> **Problem statement**:
Copy out each line in the listing below where the word "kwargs" appears.

> **Extracted information**:
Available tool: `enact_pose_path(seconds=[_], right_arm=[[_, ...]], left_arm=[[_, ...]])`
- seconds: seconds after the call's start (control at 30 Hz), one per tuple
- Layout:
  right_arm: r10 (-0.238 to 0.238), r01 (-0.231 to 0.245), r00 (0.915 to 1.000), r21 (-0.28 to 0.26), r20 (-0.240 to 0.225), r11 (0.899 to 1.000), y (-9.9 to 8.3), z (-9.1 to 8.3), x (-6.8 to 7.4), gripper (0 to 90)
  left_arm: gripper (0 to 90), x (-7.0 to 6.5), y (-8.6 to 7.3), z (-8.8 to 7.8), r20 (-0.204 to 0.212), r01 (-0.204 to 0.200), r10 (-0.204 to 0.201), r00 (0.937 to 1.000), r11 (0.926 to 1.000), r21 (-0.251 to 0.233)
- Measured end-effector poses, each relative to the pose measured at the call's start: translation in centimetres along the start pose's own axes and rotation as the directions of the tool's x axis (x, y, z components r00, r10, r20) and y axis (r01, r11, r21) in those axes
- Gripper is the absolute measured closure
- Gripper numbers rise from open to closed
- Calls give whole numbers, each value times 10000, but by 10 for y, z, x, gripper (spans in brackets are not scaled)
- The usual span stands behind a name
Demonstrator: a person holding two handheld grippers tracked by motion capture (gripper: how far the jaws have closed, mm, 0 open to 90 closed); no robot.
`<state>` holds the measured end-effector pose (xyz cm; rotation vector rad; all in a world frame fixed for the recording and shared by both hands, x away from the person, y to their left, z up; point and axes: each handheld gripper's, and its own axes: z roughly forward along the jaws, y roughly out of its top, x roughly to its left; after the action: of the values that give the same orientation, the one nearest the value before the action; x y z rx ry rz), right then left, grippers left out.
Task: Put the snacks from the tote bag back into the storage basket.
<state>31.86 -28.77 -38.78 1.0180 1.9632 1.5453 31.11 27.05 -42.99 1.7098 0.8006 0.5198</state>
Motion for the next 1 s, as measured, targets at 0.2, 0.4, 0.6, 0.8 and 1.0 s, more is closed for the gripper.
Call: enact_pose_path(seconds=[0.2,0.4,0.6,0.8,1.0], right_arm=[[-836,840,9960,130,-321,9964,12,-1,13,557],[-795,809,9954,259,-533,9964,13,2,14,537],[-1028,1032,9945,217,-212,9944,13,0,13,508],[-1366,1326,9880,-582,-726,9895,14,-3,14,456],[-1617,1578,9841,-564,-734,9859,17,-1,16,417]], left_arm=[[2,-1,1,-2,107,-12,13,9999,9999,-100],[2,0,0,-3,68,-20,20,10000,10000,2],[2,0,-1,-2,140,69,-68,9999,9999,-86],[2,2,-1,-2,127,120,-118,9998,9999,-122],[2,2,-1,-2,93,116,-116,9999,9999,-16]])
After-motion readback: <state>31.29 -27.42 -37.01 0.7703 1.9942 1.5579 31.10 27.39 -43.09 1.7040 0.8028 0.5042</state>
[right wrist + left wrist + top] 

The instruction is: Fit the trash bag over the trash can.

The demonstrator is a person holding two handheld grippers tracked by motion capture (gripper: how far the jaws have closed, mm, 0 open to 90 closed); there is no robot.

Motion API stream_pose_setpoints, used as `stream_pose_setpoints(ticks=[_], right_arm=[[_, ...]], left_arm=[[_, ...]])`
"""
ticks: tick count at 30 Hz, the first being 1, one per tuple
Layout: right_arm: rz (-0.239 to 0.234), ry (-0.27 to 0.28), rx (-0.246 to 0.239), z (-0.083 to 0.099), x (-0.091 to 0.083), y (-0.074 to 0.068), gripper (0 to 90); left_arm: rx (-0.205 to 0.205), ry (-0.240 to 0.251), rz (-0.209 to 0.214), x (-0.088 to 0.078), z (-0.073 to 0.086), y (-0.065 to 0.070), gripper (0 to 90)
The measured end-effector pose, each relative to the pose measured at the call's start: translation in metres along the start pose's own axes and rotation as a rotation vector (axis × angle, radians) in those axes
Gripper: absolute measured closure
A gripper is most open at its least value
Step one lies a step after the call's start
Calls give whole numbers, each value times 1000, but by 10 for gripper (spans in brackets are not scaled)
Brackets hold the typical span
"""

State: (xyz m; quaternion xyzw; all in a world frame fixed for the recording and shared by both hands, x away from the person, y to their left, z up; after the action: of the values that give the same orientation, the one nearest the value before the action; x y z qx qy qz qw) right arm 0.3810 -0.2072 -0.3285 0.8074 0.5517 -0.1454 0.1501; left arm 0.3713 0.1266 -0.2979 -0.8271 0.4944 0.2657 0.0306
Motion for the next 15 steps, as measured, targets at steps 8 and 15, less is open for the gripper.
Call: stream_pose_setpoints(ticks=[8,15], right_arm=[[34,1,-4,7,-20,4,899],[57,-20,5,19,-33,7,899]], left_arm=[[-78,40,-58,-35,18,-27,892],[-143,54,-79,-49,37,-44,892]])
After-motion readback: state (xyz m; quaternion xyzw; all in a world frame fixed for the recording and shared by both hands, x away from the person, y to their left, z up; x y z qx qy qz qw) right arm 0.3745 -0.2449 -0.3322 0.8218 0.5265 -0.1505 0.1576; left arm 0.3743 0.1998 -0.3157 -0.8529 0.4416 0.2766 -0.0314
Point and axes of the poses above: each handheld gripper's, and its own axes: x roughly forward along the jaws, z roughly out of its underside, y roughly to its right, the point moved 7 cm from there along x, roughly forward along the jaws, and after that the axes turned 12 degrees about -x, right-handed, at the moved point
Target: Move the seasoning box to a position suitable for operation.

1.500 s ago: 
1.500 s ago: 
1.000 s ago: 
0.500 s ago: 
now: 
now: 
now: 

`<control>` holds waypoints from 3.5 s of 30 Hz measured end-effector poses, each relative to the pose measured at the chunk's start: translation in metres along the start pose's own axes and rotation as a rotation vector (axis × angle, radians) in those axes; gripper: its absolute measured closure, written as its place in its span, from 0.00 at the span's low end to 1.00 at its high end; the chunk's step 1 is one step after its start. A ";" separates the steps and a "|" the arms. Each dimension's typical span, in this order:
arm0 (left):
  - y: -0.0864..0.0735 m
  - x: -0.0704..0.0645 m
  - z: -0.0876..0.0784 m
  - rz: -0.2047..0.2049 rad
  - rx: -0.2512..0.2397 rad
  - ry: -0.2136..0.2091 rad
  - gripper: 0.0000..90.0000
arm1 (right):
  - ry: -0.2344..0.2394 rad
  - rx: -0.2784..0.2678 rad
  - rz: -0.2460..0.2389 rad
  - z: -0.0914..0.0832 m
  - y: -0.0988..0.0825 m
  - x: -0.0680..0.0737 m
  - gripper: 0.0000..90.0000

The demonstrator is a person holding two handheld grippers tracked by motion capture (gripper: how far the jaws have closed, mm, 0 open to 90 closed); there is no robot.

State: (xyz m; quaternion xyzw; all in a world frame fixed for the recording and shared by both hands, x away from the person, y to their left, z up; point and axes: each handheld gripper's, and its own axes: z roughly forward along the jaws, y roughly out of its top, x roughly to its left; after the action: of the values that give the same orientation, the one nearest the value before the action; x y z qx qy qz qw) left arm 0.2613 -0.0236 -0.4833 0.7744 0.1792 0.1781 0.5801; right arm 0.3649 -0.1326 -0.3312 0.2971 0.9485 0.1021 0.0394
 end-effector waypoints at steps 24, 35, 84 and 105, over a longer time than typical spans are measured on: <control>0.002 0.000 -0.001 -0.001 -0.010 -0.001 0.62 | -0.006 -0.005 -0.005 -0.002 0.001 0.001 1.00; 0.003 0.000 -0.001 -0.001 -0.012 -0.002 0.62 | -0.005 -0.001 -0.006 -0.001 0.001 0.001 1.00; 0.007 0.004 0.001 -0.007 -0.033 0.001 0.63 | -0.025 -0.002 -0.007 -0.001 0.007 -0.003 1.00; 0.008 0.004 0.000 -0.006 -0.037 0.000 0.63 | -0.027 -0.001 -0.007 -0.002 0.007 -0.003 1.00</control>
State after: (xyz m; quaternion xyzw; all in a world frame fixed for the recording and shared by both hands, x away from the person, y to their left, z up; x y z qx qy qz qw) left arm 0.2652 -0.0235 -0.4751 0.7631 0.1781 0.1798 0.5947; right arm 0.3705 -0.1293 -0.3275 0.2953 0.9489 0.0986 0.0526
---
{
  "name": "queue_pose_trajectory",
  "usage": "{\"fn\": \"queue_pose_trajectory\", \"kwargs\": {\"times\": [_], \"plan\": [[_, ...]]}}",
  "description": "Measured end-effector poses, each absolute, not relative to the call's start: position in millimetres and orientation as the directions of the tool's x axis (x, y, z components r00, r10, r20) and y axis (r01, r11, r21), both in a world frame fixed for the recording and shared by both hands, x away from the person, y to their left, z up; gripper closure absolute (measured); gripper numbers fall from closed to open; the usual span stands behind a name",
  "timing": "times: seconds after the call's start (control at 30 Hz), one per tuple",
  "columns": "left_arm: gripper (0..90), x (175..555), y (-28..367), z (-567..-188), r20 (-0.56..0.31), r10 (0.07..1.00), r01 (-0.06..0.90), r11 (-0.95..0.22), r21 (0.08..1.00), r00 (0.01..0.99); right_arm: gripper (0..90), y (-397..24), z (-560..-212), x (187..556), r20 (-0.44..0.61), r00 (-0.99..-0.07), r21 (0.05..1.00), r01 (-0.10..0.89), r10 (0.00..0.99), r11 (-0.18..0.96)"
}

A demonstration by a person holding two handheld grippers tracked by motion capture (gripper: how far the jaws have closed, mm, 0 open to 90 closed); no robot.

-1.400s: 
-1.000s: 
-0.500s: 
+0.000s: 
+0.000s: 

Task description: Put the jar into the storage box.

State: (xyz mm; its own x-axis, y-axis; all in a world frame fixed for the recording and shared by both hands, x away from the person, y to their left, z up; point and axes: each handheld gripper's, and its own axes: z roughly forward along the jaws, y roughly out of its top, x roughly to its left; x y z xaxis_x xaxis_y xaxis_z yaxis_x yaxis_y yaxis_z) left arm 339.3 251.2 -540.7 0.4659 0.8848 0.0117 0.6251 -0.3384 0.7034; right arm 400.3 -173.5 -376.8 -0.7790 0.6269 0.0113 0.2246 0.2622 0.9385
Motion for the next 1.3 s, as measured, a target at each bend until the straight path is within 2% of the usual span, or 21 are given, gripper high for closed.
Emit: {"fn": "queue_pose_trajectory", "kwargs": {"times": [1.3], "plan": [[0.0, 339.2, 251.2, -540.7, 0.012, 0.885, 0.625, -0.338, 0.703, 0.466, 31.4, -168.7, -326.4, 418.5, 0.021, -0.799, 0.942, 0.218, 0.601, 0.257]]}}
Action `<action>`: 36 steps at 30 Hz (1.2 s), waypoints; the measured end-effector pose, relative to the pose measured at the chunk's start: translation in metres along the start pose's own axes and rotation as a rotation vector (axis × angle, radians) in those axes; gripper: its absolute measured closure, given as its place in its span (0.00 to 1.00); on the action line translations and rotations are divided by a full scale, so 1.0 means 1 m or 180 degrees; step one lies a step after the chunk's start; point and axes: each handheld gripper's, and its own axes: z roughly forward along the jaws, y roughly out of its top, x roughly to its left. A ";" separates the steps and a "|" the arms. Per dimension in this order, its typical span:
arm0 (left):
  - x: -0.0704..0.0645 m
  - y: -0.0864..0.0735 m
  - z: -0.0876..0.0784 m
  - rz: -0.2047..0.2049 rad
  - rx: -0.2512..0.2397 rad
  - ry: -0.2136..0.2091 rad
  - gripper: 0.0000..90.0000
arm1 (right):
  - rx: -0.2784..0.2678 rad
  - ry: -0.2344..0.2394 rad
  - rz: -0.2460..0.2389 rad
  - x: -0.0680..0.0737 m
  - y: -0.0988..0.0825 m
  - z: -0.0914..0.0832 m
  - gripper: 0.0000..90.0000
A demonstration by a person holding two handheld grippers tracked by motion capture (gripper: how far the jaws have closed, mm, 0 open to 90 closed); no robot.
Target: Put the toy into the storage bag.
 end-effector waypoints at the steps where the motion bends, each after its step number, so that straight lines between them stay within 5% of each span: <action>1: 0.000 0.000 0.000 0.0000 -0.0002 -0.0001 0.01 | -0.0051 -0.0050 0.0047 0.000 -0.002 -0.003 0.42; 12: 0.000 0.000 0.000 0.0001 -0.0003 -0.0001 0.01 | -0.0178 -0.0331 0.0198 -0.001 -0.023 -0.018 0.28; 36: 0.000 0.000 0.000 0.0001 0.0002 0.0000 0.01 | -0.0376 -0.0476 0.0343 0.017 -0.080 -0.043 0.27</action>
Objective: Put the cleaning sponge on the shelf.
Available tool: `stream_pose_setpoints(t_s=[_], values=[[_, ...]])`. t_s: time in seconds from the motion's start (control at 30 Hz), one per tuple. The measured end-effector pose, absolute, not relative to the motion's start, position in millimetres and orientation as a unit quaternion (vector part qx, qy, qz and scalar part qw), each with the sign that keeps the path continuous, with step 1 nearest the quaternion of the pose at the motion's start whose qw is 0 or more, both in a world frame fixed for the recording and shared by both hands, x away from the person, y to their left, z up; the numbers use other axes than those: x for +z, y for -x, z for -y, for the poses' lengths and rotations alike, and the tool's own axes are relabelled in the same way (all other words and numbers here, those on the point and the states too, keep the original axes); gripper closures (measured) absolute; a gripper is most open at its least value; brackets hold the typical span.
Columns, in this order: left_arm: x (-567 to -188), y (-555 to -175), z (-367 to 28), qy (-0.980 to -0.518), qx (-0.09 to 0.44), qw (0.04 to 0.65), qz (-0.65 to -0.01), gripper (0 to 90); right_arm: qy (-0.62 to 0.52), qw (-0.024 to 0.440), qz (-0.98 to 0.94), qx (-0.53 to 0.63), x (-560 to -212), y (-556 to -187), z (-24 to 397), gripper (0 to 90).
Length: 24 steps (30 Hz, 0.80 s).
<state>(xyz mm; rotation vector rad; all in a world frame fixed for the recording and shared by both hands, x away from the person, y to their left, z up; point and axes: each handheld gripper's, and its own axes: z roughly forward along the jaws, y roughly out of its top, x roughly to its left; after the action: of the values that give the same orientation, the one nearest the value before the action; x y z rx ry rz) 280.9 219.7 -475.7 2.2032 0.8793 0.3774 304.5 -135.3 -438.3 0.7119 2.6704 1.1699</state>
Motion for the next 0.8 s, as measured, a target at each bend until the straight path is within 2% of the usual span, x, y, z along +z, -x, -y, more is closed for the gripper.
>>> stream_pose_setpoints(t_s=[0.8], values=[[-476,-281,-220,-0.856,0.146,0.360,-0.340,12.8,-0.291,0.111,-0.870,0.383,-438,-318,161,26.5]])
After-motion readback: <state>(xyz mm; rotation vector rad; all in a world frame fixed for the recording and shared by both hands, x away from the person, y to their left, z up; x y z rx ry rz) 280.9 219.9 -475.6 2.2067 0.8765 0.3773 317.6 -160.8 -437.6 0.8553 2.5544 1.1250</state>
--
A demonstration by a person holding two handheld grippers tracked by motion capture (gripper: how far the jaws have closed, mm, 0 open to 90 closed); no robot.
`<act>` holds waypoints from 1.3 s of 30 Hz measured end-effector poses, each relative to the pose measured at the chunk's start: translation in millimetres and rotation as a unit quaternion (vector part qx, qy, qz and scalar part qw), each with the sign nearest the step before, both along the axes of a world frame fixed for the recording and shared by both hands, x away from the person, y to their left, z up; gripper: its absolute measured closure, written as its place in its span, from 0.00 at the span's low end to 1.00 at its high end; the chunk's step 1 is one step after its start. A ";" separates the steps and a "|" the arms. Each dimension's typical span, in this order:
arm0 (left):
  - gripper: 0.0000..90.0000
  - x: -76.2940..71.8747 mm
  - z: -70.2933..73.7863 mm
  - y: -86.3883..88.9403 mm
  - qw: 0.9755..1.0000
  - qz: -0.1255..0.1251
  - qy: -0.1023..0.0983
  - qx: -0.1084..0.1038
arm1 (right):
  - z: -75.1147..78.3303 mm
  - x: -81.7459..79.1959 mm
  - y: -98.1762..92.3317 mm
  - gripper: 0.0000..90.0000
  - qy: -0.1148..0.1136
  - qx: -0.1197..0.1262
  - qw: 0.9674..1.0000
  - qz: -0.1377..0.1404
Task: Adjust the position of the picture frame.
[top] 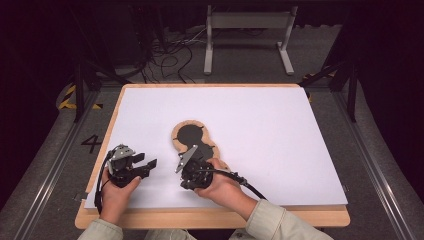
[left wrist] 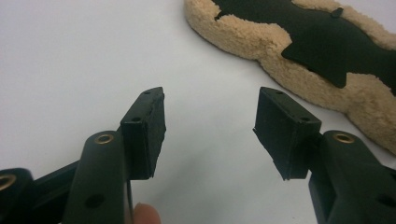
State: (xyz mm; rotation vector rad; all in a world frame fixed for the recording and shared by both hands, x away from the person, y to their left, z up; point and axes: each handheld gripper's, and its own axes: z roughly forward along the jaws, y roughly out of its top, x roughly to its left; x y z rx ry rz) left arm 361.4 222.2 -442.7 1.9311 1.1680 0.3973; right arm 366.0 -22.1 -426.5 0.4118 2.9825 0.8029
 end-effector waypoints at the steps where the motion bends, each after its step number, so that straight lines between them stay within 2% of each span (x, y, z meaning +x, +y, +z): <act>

> **Expected answer**:
  "usage": "{\"fn\": \"queue_pose_trajectory\", \"kwargs\": {\"times\": [_], \"plan\": [[_, ...]]}}",
Emit: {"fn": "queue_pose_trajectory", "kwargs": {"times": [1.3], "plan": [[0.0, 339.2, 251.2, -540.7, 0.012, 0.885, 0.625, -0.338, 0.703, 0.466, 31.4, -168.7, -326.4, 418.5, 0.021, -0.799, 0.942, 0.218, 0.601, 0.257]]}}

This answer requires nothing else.